* Exercise prompt: All lines in the records below from the line with "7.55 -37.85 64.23" through the line with "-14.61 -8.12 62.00" are to be given again exactly, both ends included; the pictures are to be left out.

=== Task data ===

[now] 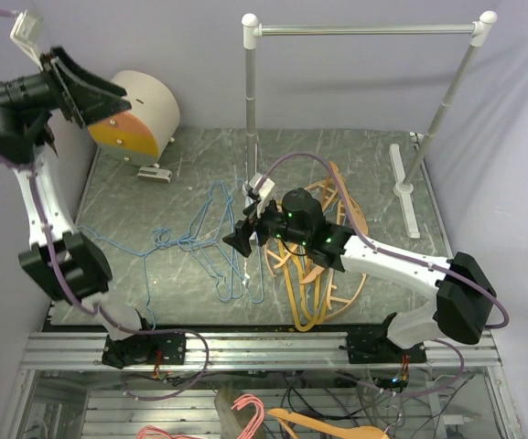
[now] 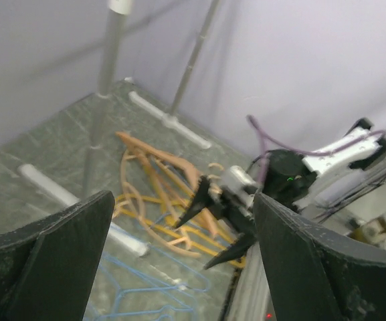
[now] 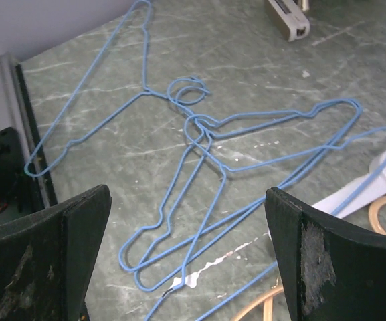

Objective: Organize the hangers
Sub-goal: Pick up the hanger at the center of the board.

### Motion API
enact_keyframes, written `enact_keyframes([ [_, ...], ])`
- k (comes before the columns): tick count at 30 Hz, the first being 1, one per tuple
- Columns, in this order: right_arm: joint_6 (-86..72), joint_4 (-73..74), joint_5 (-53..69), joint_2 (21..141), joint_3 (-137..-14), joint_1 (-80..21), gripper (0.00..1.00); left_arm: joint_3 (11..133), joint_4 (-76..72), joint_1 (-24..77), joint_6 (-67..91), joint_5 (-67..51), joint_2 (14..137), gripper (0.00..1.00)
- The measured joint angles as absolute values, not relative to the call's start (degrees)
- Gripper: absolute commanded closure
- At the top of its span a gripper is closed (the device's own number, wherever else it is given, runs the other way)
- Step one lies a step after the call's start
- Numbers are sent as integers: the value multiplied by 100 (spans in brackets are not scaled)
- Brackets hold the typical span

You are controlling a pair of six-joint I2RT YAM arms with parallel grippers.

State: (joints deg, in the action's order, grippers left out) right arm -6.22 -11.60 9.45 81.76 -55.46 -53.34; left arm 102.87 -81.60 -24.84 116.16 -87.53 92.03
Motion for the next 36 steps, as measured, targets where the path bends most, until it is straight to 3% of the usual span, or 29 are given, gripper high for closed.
enact_keyframes([
  [4,-613,-1186,1293,8114,-5546,-5332,0,12355,-7747,-2652,11611,-8888,10252,3],
  [7,-615,-1181,1472,8154,-5572,-5339,0,13858,-4989,-3354,9185,-8549,9994,3],
  [9,-615,-1166,1531,8241,-5688,-5354,0,13867,-3887,-3642,7865,-8134,9137,3],
  [12,-615,-1212,1573,8311,-5854,-5395,0,12947,-3621,-3592,6484,-7832,7397,3],
  [16,-620,-1286,1566,8302,-5876,-5437,0,14123,-3518,-3553,5505,-7067,6722,33],
  [17,-620,-1293,1562,8296,-5874,-5441,0,14344,-3500,-3559,5363,-6904,6718,31],
  [19,-622,-1295,1535,8232,-5835,-5448,0,14459,-3269,-3675,4915,-6436,6733,16],
  [22,-637,-1350,1459,8009,-5671,-5450,0,13585,-2998,-4209,4185,-5767,6571,1],
  [24,-642,-1358,1431,7852,-5555,-5450,0,12947,-2477,-4735,3736,-5360,6469,1],
  [28,-679,-1431,1304,7603,-5336,-5450,0,13233,-742,-6005,2904,-4908,6914,1],
  [36,-794,-1743,1203,7373,-5043,-5452,0,11469,2064,-6361,755,-3785,6423,5],
])
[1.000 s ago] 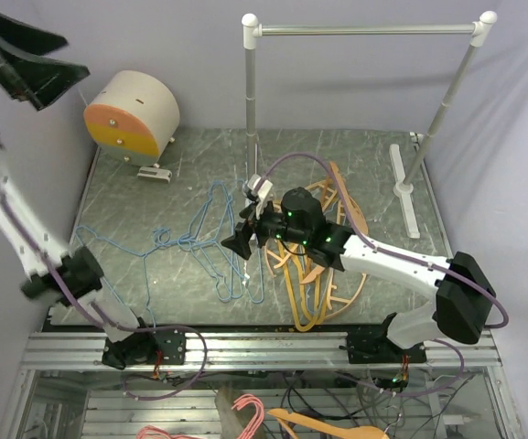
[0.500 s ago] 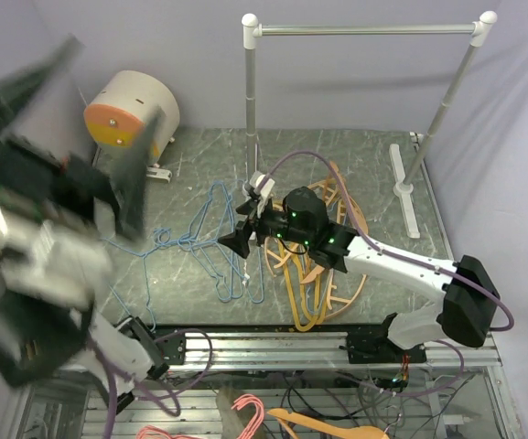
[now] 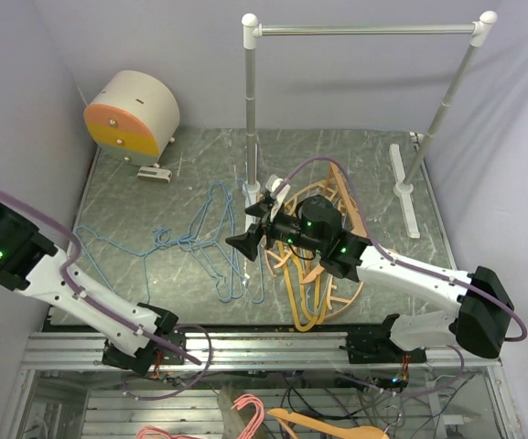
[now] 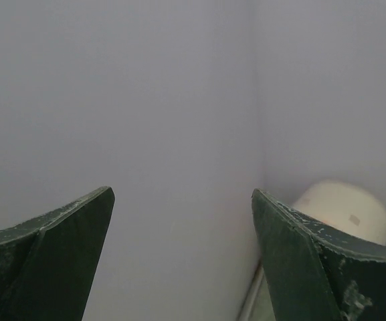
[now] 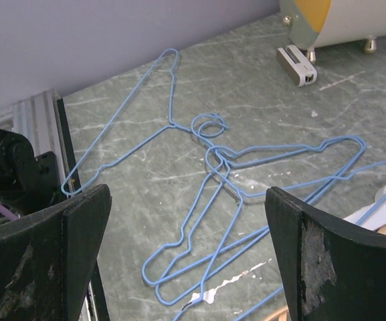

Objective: Organize the hangers
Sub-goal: Pick up the hanger at the center of the board.

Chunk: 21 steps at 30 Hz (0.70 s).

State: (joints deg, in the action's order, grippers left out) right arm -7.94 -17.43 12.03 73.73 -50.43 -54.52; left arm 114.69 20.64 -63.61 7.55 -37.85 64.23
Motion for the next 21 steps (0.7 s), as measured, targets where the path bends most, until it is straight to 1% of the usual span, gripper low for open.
enact_keyframes([
  [4,-913,-1940,1179,7432,-5039,-5463,0,10750,2790,-6305,75,-3380,6357,5],
  [7,-1133,-2239,1037,7511,-4978,-5478,0,10230,3194,-5983,-373,-2827,6392,6],
  [9,-1428,-2670,943,7612,-4856,-5498,0,9935,3317,-5443,-674,-2276,6423,6],
  [11,-1848,-3435,851,7854,-4692,-5581,0,9531,3330,-4615,-954,-1605,6390,6],
  [14,-2080,-4668,545,8530,-4652,-6073,0,9190,3426,-3597,-1197,-816,6388,6],
  [15,-1981,-4939,342,8807,-4746,-6388,0,9168,3459,-3479,-1229,-624,6410,6],
  [18,-1597,-5481,-130,9432,-5033,-7223,0,9172,3446,-2637,-1278,43,6469,6],
  [21,-1221,-5671,-561,9496,-5057,-7524,0,9201,3297,-1487,-1393,1009,6602,2],
])
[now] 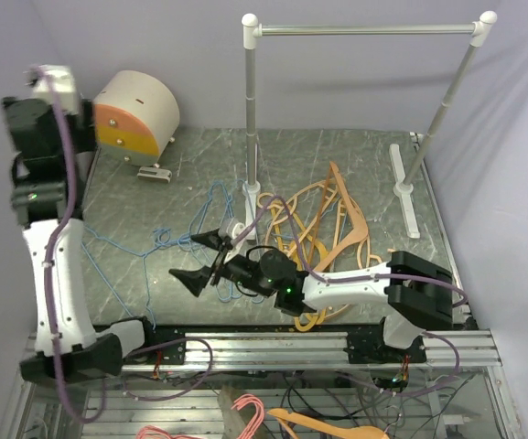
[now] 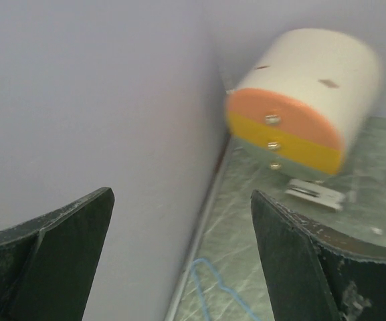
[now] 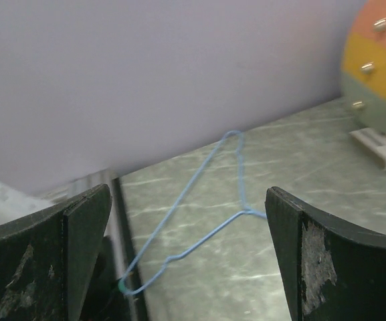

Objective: Organize the hangers
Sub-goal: Pick up the hanger at the center of the board.

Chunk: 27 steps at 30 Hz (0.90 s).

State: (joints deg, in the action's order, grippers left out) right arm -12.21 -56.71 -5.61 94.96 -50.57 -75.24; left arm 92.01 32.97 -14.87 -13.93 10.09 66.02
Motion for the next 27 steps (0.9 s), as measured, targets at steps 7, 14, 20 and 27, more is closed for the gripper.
enact_keyframes([
  [7,-440,-4672,-1500,8597,-5140,-7306,0,8451,2486,1356,-1946,2849,7382,1],
  [14,-384,-3085,-1022,7867,-5129,-6947,0,7784,2845,1511,-1286,2014,7223,1],
  [20,-423,-1852,-309,8490,-5262,-6512,13,7795,3395,1511,-1216,808,6541,1],
  [27,-703,-860,-32,10348,-6407,-5975,33,6801,4005,1048,-1461,-812,6200,1],
])
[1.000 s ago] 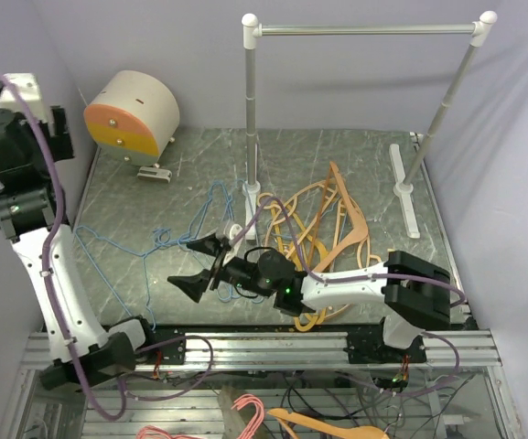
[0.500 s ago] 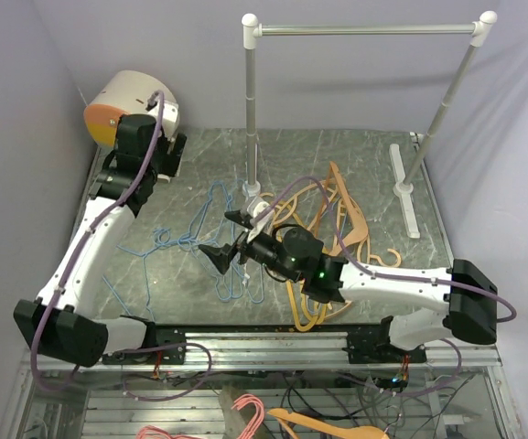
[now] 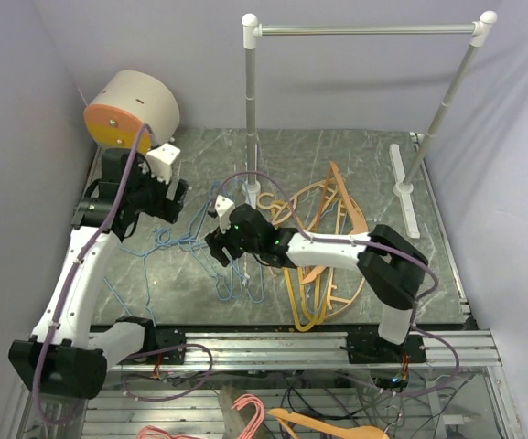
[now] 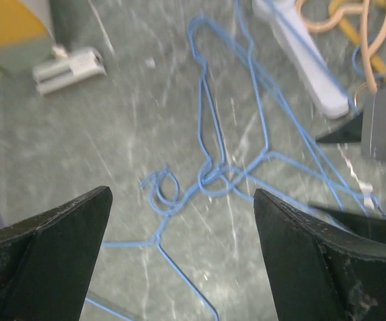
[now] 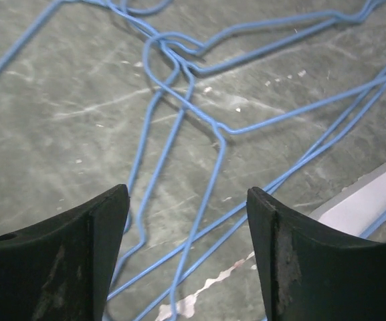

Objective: Organize the hangers
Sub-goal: Pick up the hanger at the center of the board.

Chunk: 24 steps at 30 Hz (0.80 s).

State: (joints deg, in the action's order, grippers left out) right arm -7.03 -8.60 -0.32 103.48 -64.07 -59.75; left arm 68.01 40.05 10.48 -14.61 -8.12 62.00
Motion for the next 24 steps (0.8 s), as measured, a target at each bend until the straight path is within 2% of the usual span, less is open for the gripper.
enact_keyframes([
  [7,-753,-390,110,11251,-7229,-5813,45,6604,4600,-375,-1638,-2340,6582,1],
  [12,-770,-244,231,11467,-7295,-5817,47,6606,4705,-408,-1693,-2888,6536,1],
  [19,-770,-187,231,11710,-7269,-5804,50,6606,4768,-408,-1712,-3028,6530,1],
  [21,-768,-187,215,11710,-7262,-5804,57,6606,4766,-408,-1708,-3028,6530,1],
  [24,-751,-198,202,11710,-7247,-5800,76,6606,4764,-408,-1706,-3024,6530,1],
])
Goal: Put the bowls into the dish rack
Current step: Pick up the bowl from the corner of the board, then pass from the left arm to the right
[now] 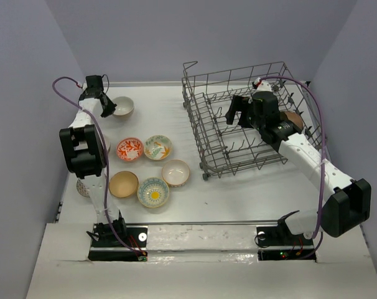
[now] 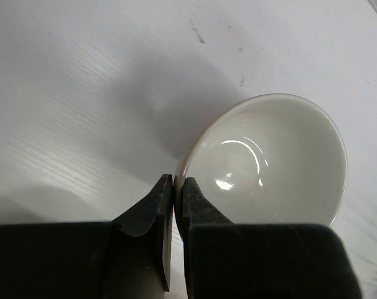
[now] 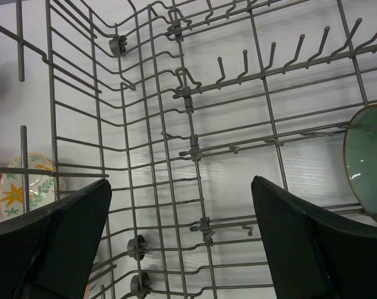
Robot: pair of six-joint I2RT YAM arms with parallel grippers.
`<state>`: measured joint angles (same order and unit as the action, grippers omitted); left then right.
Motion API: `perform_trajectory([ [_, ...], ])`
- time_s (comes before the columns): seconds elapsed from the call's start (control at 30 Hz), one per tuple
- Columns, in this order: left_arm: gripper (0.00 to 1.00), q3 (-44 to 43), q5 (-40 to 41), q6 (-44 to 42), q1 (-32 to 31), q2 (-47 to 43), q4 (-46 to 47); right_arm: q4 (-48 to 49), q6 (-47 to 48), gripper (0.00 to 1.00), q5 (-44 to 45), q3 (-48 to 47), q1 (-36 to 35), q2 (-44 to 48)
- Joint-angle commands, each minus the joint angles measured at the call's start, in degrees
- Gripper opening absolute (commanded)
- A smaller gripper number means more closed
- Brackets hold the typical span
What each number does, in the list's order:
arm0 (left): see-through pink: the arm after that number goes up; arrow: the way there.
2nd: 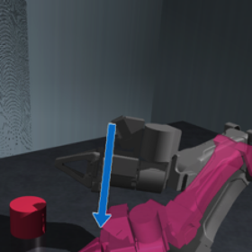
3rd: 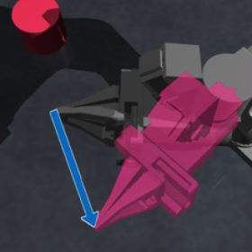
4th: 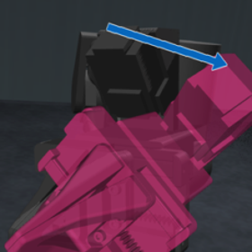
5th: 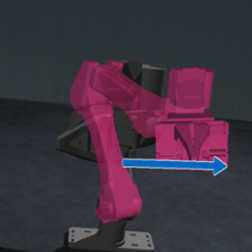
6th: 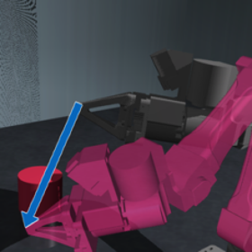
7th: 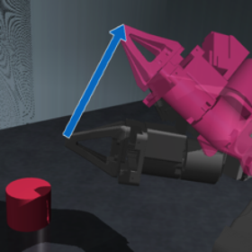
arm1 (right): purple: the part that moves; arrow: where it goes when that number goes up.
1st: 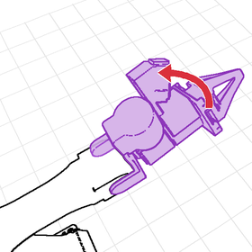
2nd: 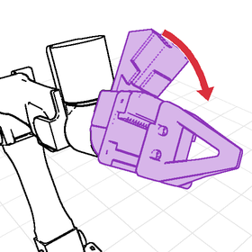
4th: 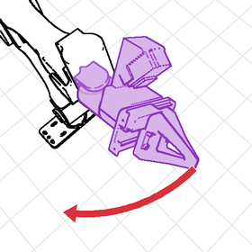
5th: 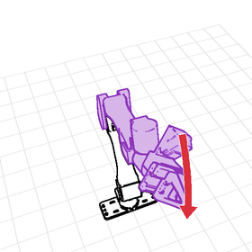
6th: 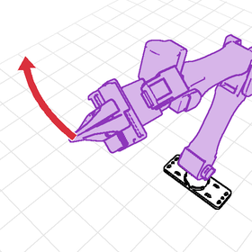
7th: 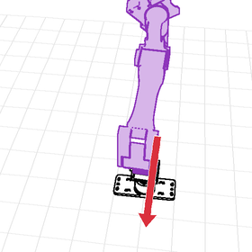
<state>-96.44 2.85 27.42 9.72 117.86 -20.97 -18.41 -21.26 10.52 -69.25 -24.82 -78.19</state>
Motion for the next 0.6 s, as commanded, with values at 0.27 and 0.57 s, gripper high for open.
perform_trajectory([
  [0.27,0.0,-7.0,-0.1,-1.7,-9.1,-18.1,-0.6,1.5,-1.5,1.0,-1.8,-4.7,-0.2,-0.4],
  [0.57,0.0,-1.6,-1.4,-3.0,-17.6,-26.5,-0.2,-3.1,0.3,0.98,1.2,-18.6,-10.1,-8.4],
])
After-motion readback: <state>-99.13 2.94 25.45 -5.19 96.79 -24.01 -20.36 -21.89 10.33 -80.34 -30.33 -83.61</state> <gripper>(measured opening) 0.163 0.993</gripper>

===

* Reply to the task:
State: (joints deg, in the action's order, grippers left out) right arm -7.94 -17.43 12.03 73.73 -50.43 -54.52; left arm 114.69 20.64 -63.61 7.55 -37.85 64.23
Motion for the next 21 steps (0.7 s), as measured, targets where the path bends most, until it is straight to 1% of the usual span, gripper low for open.
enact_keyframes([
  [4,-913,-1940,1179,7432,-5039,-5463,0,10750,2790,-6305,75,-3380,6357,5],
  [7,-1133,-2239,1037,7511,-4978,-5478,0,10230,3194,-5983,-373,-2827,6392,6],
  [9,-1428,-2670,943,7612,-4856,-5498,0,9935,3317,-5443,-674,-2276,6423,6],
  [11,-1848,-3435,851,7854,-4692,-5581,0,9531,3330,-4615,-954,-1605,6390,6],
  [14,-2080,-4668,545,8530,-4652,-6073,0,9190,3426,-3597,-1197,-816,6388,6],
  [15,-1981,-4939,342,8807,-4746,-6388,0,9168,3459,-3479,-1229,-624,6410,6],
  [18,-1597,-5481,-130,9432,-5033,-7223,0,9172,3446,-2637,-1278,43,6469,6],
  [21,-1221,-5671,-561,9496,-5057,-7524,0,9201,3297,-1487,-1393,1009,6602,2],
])
[now] 
[now] 
[now] 

Objective: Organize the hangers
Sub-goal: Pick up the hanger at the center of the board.

Chunk: 27 steps at 30 Hz (0.90 s).

State: (joints deg, in the action's order, grippers left out) right arm -12.21 -56.71 -5.61 94.96 -50.57 -75.24; left arm 92.01 32.97 -14.87 -13.93 10.09 66.02
Motion for the next 27 steps (0.9 s), as measured, targets at steps 7, 14, 20 and 27, more is closed for the gripper.
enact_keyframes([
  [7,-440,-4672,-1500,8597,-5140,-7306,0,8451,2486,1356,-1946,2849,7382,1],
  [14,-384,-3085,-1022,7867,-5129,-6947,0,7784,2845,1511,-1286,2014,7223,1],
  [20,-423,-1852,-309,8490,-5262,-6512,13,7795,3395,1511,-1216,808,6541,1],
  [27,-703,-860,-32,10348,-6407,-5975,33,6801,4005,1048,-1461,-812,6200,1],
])
[1.000 s ago] 
[0.500 s ago] 
[now] 
[now] 
[now] 

Objective: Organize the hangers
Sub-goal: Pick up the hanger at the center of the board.

Chunk: 24 steps at 30 Hz (0.80 s).

State: (joints deg, in the action's order, grippers left out) right arm -7.03 -8.60 -0.32 103.48 -64.07 -59.75; left arm 68.01 40.05 10.48 -14.61 -8.12 62.00

The exercise requires no further work.